As a Hershey company, are you going to continue to make your chocolate in Berkeley?

Scharffenberger:
Yes. We built this factory with room to grow. Where we once had one machine, we might now have three—and we have room for lots more. Someone told me that Ghirardelli once had a factory the same size as ours, and in it, the company was making five times more chocolate than we make today.

In your book, The Essence of Chocolate, you write about
the difficulty of procuring the specific kinds of beans that are right for your chocolate. Now that you have Hershey behind you, is that any easier?

Scharffenberger: Not really. We are looking for beans that Hershey is not familiar with. We work with different bean suppliers, and we are in a different arena. We still have to find our own beans. With Hershey’s help, we are, however, able to secure larger quantities of cacao once we find it.

Do you plan to broaden the Scharffen Berger line beyond your current offerings?
 
Scharffenberger: Once we get to the point where we can satisfy the demand for our products, maybe. But I don’t see us offering a chocolate-brownie mix anytime soon.

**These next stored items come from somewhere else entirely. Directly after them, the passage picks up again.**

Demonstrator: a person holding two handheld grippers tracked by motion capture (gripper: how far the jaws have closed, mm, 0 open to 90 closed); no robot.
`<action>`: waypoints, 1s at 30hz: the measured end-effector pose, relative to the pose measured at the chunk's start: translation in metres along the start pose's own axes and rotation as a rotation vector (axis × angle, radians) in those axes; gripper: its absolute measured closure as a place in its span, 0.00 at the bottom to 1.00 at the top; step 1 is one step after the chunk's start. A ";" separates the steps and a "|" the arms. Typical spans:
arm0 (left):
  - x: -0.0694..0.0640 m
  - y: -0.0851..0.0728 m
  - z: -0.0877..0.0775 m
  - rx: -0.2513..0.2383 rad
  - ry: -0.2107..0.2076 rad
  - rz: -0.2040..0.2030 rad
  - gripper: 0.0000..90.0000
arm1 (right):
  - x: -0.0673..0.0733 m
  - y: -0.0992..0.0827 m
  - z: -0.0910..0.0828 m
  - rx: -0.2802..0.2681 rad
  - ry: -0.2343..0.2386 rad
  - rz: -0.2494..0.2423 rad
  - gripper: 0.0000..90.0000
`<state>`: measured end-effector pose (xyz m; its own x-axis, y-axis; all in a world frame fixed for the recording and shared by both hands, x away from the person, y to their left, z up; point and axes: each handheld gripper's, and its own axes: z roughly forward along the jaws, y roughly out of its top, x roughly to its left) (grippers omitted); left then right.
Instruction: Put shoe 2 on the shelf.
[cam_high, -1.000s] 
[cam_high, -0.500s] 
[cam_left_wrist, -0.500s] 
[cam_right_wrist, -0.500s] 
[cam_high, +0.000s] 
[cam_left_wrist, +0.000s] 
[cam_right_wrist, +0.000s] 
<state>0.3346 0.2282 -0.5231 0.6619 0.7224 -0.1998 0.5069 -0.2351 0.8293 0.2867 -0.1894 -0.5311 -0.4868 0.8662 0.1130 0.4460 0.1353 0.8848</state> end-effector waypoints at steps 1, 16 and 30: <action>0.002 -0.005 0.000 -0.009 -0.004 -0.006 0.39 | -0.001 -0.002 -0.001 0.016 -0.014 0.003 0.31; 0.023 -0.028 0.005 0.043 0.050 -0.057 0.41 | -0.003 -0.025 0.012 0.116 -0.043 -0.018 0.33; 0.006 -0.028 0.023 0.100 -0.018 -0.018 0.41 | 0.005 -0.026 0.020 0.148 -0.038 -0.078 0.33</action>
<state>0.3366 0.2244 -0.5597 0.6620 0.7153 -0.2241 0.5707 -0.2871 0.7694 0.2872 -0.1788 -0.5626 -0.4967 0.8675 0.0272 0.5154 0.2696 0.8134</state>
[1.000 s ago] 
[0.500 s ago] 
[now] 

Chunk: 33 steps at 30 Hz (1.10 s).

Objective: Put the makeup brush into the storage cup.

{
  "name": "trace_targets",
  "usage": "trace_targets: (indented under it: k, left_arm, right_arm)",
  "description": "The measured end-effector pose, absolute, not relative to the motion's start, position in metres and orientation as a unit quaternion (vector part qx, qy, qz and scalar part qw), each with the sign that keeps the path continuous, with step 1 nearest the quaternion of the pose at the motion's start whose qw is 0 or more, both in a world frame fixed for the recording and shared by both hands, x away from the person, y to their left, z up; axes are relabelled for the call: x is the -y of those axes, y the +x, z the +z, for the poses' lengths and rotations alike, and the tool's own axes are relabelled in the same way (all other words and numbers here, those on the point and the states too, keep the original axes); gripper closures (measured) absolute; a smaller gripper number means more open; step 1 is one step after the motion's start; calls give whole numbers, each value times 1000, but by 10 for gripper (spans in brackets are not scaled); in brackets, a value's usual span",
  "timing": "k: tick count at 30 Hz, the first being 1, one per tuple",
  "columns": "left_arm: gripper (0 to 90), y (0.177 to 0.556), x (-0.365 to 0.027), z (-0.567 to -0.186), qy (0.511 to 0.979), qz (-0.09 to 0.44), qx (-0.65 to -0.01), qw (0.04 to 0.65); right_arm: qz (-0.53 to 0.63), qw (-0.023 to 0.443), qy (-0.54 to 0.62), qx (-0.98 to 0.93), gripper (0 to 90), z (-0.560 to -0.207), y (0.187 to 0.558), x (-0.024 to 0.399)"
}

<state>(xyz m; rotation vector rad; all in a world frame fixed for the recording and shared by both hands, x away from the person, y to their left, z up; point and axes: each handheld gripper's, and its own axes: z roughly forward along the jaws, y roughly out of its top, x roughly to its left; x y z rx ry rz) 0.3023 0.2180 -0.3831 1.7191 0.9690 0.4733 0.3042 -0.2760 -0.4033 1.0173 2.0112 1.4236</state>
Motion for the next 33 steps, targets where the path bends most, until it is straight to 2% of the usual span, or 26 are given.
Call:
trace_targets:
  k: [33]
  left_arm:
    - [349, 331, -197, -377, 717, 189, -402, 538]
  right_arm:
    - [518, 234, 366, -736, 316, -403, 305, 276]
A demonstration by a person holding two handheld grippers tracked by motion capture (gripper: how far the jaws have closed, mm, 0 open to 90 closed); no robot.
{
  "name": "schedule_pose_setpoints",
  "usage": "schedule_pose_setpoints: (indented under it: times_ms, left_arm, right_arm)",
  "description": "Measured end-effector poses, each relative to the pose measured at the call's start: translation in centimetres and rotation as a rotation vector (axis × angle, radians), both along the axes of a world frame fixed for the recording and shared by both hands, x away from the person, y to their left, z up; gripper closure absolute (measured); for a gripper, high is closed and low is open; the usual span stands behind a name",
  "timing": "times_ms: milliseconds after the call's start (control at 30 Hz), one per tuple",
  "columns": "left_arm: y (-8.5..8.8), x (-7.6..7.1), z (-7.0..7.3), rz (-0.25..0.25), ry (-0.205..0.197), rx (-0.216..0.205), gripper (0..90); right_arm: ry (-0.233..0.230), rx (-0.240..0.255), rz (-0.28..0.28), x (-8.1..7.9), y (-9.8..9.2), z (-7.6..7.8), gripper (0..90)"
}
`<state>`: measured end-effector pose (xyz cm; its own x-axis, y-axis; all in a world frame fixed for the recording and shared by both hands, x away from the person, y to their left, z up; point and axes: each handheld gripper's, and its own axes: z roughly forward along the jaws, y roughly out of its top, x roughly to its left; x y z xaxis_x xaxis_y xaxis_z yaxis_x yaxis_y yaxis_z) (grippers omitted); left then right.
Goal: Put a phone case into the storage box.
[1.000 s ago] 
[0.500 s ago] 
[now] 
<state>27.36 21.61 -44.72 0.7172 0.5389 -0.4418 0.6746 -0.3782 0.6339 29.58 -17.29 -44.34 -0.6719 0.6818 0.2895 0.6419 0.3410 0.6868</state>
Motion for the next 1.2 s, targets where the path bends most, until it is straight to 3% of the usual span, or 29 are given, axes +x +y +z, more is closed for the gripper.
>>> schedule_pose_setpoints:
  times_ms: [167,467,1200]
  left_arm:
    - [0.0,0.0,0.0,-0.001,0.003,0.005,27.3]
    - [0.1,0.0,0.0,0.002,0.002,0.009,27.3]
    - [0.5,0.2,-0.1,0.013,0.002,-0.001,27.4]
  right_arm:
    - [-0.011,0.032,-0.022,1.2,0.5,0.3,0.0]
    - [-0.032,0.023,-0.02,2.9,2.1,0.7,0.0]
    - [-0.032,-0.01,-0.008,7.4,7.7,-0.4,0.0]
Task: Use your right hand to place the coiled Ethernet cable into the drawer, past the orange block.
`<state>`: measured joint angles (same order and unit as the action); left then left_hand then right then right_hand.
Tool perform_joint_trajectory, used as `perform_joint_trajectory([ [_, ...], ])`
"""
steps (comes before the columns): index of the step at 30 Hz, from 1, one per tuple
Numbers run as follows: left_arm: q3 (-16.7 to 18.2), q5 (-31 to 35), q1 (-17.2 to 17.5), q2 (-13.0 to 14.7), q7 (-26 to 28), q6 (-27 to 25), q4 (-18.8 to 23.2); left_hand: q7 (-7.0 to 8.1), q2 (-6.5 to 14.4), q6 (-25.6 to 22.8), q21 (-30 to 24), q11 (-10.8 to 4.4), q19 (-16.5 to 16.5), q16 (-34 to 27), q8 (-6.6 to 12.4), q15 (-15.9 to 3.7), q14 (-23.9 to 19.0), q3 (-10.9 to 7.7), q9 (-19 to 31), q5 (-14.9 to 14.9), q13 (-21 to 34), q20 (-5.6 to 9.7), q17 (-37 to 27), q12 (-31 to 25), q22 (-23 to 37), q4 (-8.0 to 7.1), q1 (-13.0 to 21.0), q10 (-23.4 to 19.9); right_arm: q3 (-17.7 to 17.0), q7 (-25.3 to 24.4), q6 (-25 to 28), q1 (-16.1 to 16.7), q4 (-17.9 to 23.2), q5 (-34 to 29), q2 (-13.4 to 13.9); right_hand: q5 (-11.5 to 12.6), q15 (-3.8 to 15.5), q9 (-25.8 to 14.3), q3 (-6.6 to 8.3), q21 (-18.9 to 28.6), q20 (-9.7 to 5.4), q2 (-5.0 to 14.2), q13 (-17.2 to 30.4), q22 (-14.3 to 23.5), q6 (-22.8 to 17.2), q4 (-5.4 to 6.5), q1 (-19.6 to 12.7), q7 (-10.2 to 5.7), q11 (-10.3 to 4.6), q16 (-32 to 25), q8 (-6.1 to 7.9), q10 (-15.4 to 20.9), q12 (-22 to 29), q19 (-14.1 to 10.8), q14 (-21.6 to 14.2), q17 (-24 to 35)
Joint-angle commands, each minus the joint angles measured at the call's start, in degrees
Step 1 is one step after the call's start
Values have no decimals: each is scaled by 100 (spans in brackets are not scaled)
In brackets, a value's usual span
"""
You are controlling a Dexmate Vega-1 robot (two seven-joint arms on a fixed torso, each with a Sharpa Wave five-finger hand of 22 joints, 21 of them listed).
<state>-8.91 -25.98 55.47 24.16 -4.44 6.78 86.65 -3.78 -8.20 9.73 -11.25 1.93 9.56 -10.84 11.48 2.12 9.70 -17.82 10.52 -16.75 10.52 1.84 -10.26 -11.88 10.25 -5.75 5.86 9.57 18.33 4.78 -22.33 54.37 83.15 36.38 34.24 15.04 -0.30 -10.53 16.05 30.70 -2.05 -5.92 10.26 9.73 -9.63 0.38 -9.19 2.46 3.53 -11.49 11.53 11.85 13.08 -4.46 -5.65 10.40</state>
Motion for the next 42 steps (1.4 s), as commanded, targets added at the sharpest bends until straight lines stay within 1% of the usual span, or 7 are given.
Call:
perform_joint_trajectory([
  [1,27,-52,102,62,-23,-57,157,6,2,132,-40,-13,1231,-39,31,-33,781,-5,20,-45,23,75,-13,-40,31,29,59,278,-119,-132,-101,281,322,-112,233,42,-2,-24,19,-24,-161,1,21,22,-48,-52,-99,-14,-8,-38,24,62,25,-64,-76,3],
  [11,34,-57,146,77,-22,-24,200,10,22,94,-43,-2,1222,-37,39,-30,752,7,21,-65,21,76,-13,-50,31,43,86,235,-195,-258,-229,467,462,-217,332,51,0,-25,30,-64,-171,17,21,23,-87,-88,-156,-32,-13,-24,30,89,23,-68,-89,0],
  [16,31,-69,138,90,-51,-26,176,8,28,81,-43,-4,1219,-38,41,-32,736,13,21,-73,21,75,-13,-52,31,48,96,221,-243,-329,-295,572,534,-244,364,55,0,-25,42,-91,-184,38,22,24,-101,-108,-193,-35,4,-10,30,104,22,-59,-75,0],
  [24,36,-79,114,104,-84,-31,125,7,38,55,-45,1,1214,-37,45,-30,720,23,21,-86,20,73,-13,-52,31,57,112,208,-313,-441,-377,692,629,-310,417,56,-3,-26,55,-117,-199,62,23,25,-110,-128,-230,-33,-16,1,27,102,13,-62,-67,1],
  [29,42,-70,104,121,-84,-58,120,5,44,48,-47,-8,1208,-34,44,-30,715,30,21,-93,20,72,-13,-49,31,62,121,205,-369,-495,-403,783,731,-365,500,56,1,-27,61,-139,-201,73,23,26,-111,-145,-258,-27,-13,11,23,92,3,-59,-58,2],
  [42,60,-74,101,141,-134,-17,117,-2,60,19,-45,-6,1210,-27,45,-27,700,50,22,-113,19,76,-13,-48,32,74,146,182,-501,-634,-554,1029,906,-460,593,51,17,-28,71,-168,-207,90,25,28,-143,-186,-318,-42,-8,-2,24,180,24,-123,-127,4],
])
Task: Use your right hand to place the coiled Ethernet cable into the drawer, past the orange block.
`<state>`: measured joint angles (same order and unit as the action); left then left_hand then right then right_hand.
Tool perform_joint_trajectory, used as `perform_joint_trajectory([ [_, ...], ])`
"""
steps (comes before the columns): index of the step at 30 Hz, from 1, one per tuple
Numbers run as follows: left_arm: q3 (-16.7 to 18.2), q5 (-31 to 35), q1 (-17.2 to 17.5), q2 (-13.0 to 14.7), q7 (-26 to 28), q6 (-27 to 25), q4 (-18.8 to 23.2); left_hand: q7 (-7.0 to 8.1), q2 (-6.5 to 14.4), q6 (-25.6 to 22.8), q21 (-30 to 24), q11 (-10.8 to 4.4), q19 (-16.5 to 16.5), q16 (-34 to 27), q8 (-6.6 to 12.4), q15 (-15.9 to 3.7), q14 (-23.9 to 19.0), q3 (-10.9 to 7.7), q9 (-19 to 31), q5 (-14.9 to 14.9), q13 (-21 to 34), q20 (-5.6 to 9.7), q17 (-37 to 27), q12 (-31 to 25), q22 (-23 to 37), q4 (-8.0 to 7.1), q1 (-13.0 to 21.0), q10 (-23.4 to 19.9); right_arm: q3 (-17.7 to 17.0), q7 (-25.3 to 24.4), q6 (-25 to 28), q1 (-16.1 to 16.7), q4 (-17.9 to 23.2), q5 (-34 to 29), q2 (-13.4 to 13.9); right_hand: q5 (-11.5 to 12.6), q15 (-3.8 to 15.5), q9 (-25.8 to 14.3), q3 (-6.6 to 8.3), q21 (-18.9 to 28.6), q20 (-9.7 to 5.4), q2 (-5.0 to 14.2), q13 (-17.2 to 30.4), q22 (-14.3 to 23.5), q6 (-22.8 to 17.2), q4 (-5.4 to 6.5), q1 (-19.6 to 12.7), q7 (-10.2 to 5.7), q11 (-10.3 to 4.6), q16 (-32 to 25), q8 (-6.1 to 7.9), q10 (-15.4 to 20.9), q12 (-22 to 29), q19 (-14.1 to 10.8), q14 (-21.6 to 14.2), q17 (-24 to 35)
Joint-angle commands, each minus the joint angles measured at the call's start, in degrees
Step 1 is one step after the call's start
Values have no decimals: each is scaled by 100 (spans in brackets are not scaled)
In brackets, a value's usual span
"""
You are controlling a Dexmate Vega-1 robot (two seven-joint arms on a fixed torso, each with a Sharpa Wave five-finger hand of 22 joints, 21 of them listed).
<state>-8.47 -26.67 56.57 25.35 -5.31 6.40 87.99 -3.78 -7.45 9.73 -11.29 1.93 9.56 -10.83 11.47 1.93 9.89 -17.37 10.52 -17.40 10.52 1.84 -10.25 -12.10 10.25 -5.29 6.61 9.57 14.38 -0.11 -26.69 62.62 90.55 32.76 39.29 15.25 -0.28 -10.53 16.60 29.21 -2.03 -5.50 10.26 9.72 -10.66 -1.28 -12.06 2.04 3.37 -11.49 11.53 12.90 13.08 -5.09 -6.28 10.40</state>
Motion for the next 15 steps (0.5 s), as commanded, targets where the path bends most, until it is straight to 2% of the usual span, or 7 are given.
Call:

What business goals do you have for the next five years?
 
Steinberg: I hope our product will continue to be extremely high-quality. I also hope that the farmers who produce high-quality cacao beans will be rewarded. There must be expansion on an agricultural level. It will require more education of farmers and more rewards for them financially. There must be more of a connection between quality and price rather than the tendency to view chocolate solely as a commodity. I hope that chocolate will be a force for improving the world in that way. It may be overreaching for me to think in those terms, but I would like to see that for some small part of the world.